Wednesday, November 28, 2007

The fifth one

Weather: Breezy and summery
Listening to: Led Zeppelin box set

Perhaps I should rename this blog "the fearless writer" because it seems to me that to rack up massive word counts you need to be utterly certain that what you write is okay. There is no time to second guess, you must just keep going. I'm certainly not feeling fearless this week, as I have hit 50000 words and have an awful sinking feeling I've completely screwed up the chunk I've just written. I think I wrote it as "beginning" when it should have been "middle". Hmmm. They have different functions, you see. Now I'm not sure what goes in the middle.... sigh.

In good news, those little Fantastica books I wrote have attracted a very nice deal in France. I wrote them frantically, so it can't be all bad.

Wednesday, November 21, 2007

The fourth one

Weather: breezy summery evening
Listening to: my husband read to my kids

One of the promises I always make myself is that if I write something frantically, I will edit it at leisure. So when the edit of the historical novel I wrote earlier in the year (frantically) was returned to me for my consideration this week. Well, you can imagine how I felt.

I have managed to make it to the 50 000 word / one third mark of my current book; a natural place to put it aside for a short while and look at this edit. At the moment I am working from 5am to 7am; during my baby daughter's daytime nap; then again at night (my World of Warcraft habit has been temporarily shelved... and just when I'd got a horse!). It seems to be getting done, but it's hardly leisurely. It feels a bit, well, frantic.

Meanwhile, the research book I borrowed, from which I intended to draw masses of interesting details for my current novel, is now overdue. The best I can hope for is to photocopy a few chapters before it goes back, and have a chance to read them at a later date... perhaps during the frantic edit.

Saturday, November 17, 2007

The third one

Weather: rain clearing
Listening to: Jayne Hockley and Taryn Fiebig "Thyme and Roses"

Today I write from the Slough of Despond. The pressure to keep writing is immense, and yet I have a list of other things to do which is a mile long. Including editing another book.
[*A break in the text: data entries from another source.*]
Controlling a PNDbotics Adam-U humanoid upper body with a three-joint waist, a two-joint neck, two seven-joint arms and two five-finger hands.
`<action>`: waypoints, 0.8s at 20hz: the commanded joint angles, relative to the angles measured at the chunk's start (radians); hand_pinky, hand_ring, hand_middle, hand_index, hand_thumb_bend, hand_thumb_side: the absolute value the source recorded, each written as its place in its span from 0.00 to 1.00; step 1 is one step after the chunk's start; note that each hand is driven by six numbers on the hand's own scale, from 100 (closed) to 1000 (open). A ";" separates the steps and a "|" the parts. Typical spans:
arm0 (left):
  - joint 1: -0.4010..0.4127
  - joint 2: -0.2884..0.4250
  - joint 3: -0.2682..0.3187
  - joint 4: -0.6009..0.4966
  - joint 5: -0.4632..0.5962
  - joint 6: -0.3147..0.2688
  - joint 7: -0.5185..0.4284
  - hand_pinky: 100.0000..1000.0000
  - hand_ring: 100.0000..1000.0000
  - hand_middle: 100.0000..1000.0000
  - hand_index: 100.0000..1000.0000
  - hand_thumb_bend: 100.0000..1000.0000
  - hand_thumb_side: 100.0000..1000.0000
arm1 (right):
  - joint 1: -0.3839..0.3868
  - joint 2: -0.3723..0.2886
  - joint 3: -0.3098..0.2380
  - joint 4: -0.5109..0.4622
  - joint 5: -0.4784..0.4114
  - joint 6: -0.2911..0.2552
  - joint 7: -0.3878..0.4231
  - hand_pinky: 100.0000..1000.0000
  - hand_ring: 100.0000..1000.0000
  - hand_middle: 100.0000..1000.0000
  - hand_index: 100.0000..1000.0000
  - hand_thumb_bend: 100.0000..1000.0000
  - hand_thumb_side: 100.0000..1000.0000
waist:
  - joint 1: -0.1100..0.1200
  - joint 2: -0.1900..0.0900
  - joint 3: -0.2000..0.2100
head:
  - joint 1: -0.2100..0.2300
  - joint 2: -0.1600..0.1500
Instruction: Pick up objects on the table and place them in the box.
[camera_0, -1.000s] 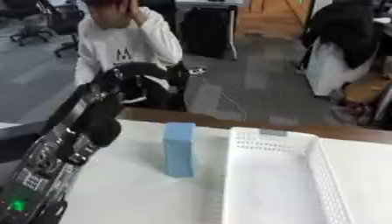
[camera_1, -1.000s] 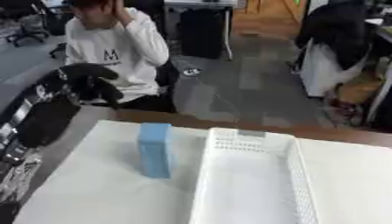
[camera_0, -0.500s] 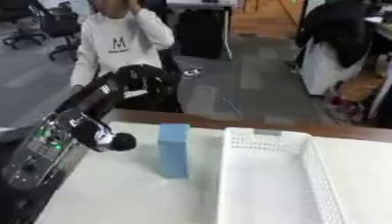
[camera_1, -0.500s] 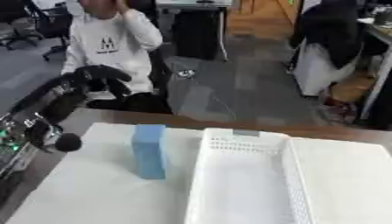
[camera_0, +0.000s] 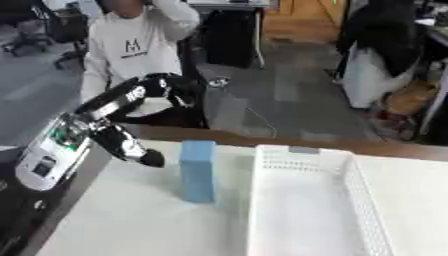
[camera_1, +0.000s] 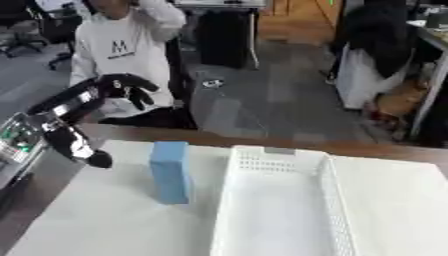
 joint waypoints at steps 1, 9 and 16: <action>-0.038 0.048 -0.006 0.036 -0.042 -0.017 -0.003 0.63 0.69 0.83 0.94 0.87 0.65 | -0.001 -0.021 -0.007 -0.016 -0.009 -0.198 -0.189 0.00 0.24 0.17 0.35 0.00 0.74 | 0.004 -0.013 -0.001 | 0.011 -0.015; -0.082 0.067 -0.017 0.133 -0.117 -0.061 -0.001 0.65 0.70 0.84 0.94 0.87 0.67 | 0.001 -0.021 -0.005 -0.016 -0.010 -0.200 -0.182 0.00 0.24 0.17 0.35 0.00 0.74 | 0.005 -0.014 -0.001 | 0.020 -0.017; -0.123 0.059 -0.022 0.233 -0.182 -0.087 -0.018 0.67 0.71 0.84 0.95 0.86 0.71 | -0.001 -0.022 -0.003 -0.016 -0.009 -0.201 -0.181 0.00 0.24 0.17 0.35 0.00 0.74 | 0.005 -0.014 -0.004 | 0.023 -0.012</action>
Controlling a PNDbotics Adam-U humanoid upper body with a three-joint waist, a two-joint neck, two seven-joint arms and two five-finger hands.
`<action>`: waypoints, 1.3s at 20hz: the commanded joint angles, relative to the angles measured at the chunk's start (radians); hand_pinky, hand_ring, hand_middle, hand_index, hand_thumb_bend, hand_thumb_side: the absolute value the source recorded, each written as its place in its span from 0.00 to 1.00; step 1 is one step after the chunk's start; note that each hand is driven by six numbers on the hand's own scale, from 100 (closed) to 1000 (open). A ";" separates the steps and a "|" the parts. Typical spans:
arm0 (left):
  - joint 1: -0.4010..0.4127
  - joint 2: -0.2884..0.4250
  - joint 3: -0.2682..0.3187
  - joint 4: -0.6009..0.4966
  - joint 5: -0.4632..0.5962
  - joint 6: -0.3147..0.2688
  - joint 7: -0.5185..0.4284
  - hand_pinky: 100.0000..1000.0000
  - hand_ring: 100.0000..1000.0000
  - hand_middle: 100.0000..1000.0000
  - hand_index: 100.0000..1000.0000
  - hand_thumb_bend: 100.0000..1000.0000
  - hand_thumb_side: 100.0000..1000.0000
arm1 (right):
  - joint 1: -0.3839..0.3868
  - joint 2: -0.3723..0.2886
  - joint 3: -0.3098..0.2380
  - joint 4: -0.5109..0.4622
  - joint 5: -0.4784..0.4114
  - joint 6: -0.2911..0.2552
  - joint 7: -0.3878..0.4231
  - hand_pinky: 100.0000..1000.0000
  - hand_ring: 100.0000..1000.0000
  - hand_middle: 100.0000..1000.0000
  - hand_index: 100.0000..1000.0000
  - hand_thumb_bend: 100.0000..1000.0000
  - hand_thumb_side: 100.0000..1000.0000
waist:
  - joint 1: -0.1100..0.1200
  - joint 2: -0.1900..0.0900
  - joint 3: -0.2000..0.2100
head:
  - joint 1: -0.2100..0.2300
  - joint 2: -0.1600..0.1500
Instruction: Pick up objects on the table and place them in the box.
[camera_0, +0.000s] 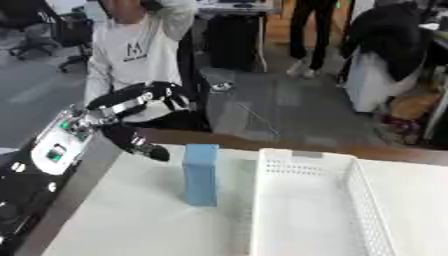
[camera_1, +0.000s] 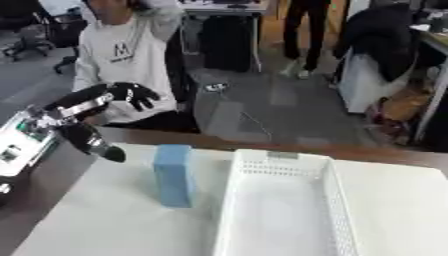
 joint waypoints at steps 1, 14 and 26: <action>-0.039 0.026 -0.001 0.043 -0.035 -0.012 -0.019 0.67 0.72 0.84 0.95 0.85 0.72 | -0.001 -0.022 -0.004 -0.016 -0.004 -0.192 -0.189 0.00 0.24 0.17 0.35 0.00 0.74 | 0.003 -0.009 -0.003 | 0.010 -0.002; -0.116 -0.013 -0.031 0.201 -0.235 -0.074 0.005 0.71 0.74 0.85 0.94 0.86 0.76 | -0.011 -0.037 -0.005 -0.016 -0.024 -0.196 -0.180 0.00 0.24 0.17 0.35 0.00 0.73 | 0.009 -0.009 -0.015 | 0.016 0.010; -0.135 -0.029 -0.058 0.286 -0.331 -0.028 -0.024 0.72 0.78 0.86 0.95 0.83 0.80 | -0.014 -0.044 -0.007 -0.016 -0.039 -0.202 -0.169 0.00 0.24 0.17 0.35 0.00 0.73 | 0.011 -0.009 -0.021 | 0.010 0.016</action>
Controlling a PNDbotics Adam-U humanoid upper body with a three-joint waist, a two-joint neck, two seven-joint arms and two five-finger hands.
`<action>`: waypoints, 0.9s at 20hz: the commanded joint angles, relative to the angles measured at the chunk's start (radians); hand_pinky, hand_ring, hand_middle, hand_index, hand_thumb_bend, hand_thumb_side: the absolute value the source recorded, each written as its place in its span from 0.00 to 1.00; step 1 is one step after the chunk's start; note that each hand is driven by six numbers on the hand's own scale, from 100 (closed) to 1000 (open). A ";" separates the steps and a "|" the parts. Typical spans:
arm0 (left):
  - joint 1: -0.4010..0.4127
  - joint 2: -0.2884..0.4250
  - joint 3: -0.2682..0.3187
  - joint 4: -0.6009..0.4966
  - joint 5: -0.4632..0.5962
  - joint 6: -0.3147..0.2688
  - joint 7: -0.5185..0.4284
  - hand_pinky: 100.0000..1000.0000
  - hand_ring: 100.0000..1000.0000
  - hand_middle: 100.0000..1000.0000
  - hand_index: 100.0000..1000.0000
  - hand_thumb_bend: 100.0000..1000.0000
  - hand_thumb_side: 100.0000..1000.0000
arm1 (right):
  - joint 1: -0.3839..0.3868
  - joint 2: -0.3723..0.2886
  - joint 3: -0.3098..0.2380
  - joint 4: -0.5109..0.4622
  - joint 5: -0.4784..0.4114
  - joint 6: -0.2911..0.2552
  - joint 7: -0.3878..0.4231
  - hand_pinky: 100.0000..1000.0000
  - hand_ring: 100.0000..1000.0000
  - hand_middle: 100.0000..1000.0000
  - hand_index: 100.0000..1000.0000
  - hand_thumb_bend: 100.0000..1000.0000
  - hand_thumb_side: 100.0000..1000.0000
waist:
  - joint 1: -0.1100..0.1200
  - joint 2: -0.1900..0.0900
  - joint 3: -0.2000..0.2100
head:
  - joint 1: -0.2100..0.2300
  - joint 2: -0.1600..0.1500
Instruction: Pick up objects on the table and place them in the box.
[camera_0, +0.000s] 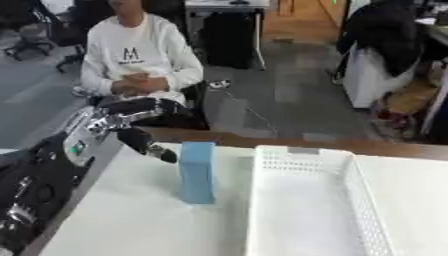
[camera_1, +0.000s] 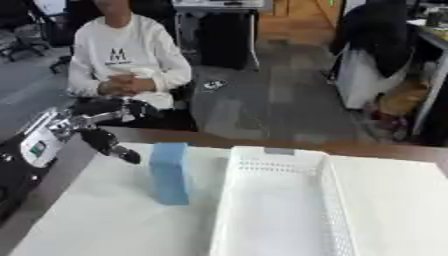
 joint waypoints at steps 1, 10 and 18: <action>-0.026 0.015 -0.005 0.003 -0.027 -0.003 -0.020 0.72 0.78 0.86 0.95 0.83 0.81 | -0.005 -0.026 -0.007 -0.016 -0.005 -0.187 -0.183 0.00 0.24 0.17 0.35 0.00 0.73 | 0.002 -0.009 -0.001 | 0.002 0.005; -0.038 -0.004 -0.010 0.051 -0.031 0.006 -0.084 0.73 0.79 0.87 0.95 0.81 0.79 | -0.007 -0.028 -0.007 -0.016 -0.008 -0.189 -0.178 0.00 0.24 0.17 0.35 0.00 0.73 | 0.002 -0.008 -0.003 | -0.001 0.009; -0.047 -0.018 -0.008 0.074 -0.059 0.000 -0.094 0.75 0.80 0.87 0.96 0.81 0.79 | -0.009 -0.031 -0.008 -0.016 -0.014 -0.191 -0.175 0.00 0.24 0.17 0.35 0.00 0.73 | 0.003 -0.008 -0.006 | -0.001 0.009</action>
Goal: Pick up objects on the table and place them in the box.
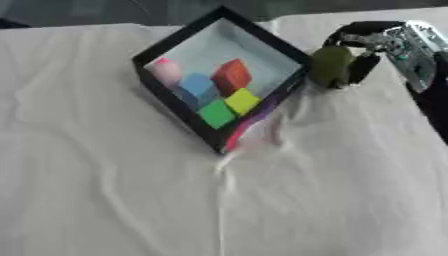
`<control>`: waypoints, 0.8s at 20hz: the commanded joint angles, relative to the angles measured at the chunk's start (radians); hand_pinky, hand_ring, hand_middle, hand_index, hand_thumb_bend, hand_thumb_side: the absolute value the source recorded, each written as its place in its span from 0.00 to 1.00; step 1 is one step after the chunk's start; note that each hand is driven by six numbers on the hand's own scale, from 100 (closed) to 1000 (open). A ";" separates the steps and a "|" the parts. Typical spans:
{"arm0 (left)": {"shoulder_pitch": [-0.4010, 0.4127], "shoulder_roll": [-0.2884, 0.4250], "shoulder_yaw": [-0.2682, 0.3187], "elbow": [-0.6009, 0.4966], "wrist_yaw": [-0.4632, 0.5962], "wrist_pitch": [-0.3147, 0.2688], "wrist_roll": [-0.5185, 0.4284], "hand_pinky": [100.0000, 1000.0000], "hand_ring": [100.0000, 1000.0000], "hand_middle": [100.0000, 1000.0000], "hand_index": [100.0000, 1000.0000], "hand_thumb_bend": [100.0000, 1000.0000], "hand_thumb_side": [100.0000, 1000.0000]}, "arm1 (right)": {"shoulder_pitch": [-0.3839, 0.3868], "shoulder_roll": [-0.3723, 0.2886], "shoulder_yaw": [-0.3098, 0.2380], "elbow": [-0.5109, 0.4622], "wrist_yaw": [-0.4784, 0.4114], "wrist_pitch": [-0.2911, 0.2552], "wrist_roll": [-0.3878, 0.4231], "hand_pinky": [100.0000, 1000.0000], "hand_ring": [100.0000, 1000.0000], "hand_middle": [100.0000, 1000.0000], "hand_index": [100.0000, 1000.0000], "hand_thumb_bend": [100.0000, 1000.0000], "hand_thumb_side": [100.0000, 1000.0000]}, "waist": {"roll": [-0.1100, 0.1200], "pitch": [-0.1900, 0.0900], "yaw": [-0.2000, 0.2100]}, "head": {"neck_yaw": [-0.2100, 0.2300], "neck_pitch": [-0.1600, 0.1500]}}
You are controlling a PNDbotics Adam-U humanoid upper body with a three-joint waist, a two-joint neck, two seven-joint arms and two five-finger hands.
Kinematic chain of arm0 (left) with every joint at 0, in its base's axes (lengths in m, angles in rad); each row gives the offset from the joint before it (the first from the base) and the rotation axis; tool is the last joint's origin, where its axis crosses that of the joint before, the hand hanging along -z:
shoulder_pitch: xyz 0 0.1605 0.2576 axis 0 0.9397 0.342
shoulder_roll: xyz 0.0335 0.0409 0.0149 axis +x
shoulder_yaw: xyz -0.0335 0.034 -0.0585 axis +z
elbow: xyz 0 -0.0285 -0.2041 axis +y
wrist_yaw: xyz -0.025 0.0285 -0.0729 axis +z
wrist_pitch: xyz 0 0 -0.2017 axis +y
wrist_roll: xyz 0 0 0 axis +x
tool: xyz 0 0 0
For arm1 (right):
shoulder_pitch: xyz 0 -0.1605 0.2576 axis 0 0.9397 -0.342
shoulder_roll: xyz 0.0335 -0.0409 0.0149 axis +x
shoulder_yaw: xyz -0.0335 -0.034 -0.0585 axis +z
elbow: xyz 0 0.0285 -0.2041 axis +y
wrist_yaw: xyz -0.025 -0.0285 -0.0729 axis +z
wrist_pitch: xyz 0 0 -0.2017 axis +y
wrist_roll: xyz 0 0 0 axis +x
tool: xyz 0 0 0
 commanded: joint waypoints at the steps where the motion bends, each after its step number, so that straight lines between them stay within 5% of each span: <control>1: -0.007 0.012 0.003 -0.017 -0.006 0.001 -0.001 0.79 0.78 0.74 0.81 0.27 0.57 | -0.014 -0.014 -0.010 0.007 0.010 0.008 -0.038 0.79 0.74 0.64 0.71 0.36 0.00 | 0.012 -0.001 0.001 | -0.004 -0.016; 7: -0.009 0.016 0.002 -0.017 -0.004 0.000 -0.003 0.79 0.78 0.74 0.81 0.27 0.56 | -0.015 -0.021 0.003 -0.021 -0.011 0.008 -0.075 0.77 0.70 0.53 0.61 0.30 0.00 | 0.011 -0.007 -0.005 | 0.000 -0.010; 16: 0.007 0.028 0.008 -0.017 -0.009 -0.001 0.002 0.79 0.78 0.74 0.81 0.27 0.56 | -0.028 -0.091 0.007 -0.178 -0.167 0.011 0.022 0.77 0.69 0.54 0.62 0.26 0.00 | -0.001 -0.034 -0.030 | 0.025 0.012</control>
I must finish part two of this book THIS WEEK if I'm to have any hope of meeting its Jan 31 deadline. This morning I have been trying to write a fairly straightforward scene, and it feels like the words are brussels sprouts that I am pushing about on a plate. God, look at that sentence! Is it any wonder I am in despair. If my 5 year old hadn't woken me at 1am with a nightmare, then climbed into bed and chatted to me, then refused to get back into his own bed, screaming and therefore waking the baby... well, perhaps I would have been in a better frame of mind to make good sentences. My heart is spiky, as though little darts of adrenalin are constantly assailing it. This can't be healthy, right?

Tuesday, November 6, 2007

The second one

Weather: beautiful rainy day
Listening to: Brian McBride "When Detail Lost its Freedom"

The Frantic Writer has about 130 000 words to write by January 31st. So I get up very early--usually between 4 and 5 am--to write. This means I am always tired (especially if I stay up too late the night before playing World of Warcraft... ahem...) but the deadline looms. This morning, however, my 14 month old daughter decided that she would like to be awake from 4.30am too. Fearing that she would wake her 5 year old brother, I brought her in here to my office. Now I am writing, frantically as always, while she trashes my office. There are coloured plastic paperclips strewn everywhere, file cards upended, books pulled out of shelves etc. And yet, I have managed to write 1000 words so I mustn't complain. But it is certainly very different from the old, pre-children, days when I might write... if in the mood... uninterrupted for hours at a time.